Симеон снисходительно взглянул на него:
– А я‑то думал, что искусство перевода – единственное в мире совершенно чистое искусство, ибо оно меньше других затрагивает гордыню!
Исах ответил ему исподлобья разъяренным взглядом.
– Друзья мои, – сказал царь, когда каждый избрал себе напарника, – а теперь вы разыграете между собой тридцать шесть книг Завета вашего Господа, или, если вам так больше по душе, Моисей, Иисус Наввин, Иезекииль и остальные разыграют по жребию ваши команды.
С тихим любопытством Симеон ожидал, какая часть Завета выпадет на его долю. Он любил и почитал все Писание, но были у него и особо любимые места. Суждено ли ему передать по‑гречески аллегорическую краткость книги Ионы или глубоко символичный эротизм Соломона? Он часто думал, что, родись он греком, он хотел бы стать поэтом. Благочестивому иудею такое роскошество не пристало, а Симеон признавал, что тот, кто любит Бога больше, чем себя самого, не должен помышлять о творчестве. Однако он находил утешение в своем ремесле переводчика: перевод не создает никакой опасности чрезмерного разрастания «я», но опьяняет при этом не хуже сочинительства. Переводчик – всего лишь раб, умеющий угадывать желания своего господина, а это не запрещено.
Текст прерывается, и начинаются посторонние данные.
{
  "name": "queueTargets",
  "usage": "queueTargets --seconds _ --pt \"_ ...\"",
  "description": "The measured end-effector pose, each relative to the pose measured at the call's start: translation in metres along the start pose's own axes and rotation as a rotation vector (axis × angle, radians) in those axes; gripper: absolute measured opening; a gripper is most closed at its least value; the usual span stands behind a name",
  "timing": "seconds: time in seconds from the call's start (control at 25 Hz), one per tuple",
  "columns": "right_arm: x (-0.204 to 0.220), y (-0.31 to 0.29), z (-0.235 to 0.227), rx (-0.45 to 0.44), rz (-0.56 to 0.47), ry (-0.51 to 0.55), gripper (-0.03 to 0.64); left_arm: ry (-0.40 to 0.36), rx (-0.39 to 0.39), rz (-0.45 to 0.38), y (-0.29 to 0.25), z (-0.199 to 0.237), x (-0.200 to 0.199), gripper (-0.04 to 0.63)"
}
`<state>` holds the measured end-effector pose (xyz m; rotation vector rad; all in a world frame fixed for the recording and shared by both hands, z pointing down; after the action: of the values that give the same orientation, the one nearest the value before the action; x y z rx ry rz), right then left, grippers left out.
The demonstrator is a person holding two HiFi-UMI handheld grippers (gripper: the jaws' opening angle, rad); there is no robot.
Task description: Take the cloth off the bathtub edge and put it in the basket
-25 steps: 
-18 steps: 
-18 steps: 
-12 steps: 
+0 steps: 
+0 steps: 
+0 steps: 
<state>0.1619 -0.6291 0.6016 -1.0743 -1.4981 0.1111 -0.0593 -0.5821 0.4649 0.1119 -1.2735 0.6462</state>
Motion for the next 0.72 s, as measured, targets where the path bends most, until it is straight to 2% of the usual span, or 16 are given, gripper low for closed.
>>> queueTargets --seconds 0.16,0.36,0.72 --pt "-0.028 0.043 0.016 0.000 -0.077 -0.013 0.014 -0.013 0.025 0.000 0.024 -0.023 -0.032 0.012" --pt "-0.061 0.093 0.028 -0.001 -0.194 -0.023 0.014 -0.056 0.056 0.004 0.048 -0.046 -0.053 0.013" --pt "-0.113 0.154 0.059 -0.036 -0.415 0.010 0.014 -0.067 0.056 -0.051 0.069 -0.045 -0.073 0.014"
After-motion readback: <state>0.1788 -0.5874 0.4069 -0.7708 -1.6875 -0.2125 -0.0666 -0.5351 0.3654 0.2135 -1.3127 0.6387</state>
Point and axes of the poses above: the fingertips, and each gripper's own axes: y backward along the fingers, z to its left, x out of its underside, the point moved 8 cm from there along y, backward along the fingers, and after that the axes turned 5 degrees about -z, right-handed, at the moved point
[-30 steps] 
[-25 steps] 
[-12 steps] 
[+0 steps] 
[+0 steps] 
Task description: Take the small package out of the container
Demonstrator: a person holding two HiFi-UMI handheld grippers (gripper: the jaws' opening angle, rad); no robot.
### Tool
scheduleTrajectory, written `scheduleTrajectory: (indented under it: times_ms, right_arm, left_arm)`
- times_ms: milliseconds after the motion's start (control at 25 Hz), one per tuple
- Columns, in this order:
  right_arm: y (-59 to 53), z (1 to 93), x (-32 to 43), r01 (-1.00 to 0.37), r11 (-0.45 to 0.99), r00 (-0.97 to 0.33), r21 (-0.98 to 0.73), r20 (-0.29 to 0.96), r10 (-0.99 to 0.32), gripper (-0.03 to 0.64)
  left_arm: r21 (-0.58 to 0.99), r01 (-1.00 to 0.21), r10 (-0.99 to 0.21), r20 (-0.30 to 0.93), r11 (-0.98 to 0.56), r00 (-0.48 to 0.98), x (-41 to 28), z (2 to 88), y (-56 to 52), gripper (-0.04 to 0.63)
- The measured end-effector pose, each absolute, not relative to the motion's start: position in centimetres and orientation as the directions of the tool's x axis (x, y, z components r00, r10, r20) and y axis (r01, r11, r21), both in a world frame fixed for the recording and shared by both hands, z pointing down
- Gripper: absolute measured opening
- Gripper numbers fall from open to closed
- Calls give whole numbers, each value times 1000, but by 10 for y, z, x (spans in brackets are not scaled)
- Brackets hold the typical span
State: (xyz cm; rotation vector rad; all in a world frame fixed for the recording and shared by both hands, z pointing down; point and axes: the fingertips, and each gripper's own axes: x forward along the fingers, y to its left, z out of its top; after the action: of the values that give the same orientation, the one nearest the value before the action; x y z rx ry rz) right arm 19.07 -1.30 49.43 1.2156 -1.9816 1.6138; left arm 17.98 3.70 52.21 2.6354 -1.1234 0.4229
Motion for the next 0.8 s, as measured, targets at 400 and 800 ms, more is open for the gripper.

Когда пришла очередь Симеона и его напарника тянуть жребий из золотой плетеной корзины, он послал Исаха. Тот вернулся сияющий: они вытянули Исайю.
– Ну, по крайней мере, здесь невозможен никакой компромисс! И никакой жалости к Вавилону.
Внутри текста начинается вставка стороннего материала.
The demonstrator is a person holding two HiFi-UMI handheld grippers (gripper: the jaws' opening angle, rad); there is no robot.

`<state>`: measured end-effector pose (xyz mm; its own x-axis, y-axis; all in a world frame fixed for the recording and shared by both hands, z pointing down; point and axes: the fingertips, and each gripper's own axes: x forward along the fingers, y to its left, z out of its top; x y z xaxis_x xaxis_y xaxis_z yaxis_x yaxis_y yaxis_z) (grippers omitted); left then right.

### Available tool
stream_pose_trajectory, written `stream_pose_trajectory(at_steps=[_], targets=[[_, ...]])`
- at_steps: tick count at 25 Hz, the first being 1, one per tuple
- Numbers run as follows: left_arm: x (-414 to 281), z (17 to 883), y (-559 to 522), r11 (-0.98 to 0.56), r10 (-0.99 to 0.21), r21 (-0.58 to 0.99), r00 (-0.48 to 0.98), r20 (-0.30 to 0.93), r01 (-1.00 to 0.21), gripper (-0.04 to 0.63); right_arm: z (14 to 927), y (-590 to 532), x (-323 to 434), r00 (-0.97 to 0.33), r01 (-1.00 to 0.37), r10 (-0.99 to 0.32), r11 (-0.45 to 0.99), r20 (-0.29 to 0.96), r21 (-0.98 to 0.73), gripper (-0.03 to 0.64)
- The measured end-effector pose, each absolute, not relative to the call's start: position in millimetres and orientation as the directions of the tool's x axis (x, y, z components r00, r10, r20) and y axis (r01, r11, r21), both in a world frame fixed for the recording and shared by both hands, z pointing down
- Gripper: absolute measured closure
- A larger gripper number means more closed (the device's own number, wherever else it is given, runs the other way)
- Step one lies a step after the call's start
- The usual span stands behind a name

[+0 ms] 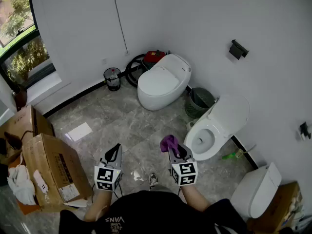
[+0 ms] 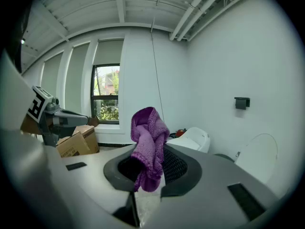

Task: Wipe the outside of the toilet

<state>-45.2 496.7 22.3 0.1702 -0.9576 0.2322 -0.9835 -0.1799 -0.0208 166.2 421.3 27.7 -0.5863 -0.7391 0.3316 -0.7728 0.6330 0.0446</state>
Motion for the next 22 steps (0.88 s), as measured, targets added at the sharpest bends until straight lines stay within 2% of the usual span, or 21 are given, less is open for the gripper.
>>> stream_pose_trajectory(at_steps=[15, 22], targets=[[-5.7, 35.1, 397.8, -0.123, -0.963, -0.005, 0.118, 0.242, -0.992, 0.592, 47.3, 304.4, 199.6, -0.628, -0.740, -0.697, 0.672, 0.347, 0.011, 0.532], [-23.1, 47.6, 351.3, -0.106, -0.958, 0.012, 0.105, 0.266, -0.994, 0.592, 66.7, 259.6, 193.9, -0.604, -0.753, -0.695, 0.658, 0.391, 0.004, 0.532]])
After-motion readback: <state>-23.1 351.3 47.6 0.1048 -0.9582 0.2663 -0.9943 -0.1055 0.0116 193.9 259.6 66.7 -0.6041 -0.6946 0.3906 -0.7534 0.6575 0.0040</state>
Симеон тоже был в восторге, ибо из всех пророков Исайя лучше всех предсказал пришествие Мессии. Однако в приступе интеллектуальной горячки он все же призадумался о том, каким образом переведет он пышную образность этого духовидца. Как математически точным языком Платона поведать о «горящем угле», которым коснулся уст пророка серафим, или о шести крыльях этого самого серафима, двумя из которых он закрывал лицо свое, двумя закрывал ноги свои и двумя летал? Не станут ли греки смеяться над столь причудливыми видениями?
В первый вечер царь пригласил своих гостей на пир, где предложил им занять ложа в порядке старшинства: тридцать шесть по его правую руку и тридцать шесть по левую.